(Records for the exercise)
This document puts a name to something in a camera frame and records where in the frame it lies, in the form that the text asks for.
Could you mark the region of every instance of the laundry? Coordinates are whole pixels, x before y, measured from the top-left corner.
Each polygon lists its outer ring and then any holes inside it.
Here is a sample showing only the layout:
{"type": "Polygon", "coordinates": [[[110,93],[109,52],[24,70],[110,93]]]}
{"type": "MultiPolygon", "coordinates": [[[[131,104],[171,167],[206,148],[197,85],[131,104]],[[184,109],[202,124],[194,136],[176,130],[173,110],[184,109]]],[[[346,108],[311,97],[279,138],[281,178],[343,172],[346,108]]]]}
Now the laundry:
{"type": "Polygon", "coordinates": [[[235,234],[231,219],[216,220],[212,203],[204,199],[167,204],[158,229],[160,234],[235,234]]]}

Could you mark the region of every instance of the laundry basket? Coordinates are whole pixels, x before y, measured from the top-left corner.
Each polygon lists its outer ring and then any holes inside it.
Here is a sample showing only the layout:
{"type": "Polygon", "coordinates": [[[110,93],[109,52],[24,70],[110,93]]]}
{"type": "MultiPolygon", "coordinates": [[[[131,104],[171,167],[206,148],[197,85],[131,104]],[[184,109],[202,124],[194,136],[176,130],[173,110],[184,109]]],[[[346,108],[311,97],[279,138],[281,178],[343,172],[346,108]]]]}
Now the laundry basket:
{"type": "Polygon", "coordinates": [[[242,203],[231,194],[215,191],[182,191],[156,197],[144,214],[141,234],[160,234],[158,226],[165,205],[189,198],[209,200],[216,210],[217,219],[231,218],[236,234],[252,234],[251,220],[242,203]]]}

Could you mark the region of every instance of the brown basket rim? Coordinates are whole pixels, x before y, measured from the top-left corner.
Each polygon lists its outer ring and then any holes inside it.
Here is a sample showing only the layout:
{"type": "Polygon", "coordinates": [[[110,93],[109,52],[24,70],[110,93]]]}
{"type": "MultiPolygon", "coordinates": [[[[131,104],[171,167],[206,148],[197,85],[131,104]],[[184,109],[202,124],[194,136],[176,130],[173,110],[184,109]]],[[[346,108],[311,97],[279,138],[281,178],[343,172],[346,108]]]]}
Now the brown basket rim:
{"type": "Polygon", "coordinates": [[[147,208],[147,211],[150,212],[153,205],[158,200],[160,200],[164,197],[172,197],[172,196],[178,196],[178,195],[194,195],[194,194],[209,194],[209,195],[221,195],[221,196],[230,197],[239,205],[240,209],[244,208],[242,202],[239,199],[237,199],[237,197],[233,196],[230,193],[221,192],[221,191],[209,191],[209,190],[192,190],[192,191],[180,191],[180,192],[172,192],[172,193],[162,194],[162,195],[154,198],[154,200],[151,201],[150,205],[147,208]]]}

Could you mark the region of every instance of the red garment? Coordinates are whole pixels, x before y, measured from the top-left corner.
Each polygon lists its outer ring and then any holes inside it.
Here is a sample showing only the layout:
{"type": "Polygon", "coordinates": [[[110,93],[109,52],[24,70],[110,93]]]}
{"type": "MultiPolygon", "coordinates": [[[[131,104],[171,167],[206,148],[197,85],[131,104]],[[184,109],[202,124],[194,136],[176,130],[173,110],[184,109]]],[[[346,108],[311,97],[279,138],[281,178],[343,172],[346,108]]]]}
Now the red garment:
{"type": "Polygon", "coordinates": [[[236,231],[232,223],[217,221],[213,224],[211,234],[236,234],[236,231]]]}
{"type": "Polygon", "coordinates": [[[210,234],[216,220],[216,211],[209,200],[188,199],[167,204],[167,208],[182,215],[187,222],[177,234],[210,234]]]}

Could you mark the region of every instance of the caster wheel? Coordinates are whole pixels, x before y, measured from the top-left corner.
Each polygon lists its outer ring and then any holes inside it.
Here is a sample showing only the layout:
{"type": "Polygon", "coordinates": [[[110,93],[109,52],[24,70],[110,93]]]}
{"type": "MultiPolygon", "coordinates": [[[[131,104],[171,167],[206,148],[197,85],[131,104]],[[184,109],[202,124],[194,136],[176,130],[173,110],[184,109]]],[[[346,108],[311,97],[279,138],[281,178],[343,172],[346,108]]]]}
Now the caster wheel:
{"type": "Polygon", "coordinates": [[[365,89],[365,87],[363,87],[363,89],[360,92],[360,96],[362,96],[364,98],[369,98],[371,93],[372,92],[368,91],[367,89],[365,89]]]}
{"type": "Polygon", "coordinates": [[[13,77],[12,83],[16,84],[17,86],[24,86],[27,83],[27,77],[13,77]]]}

(What the task asks)
Give the number of lines that contain "every" in the material above, with no other text.

(Result for this exercise)
5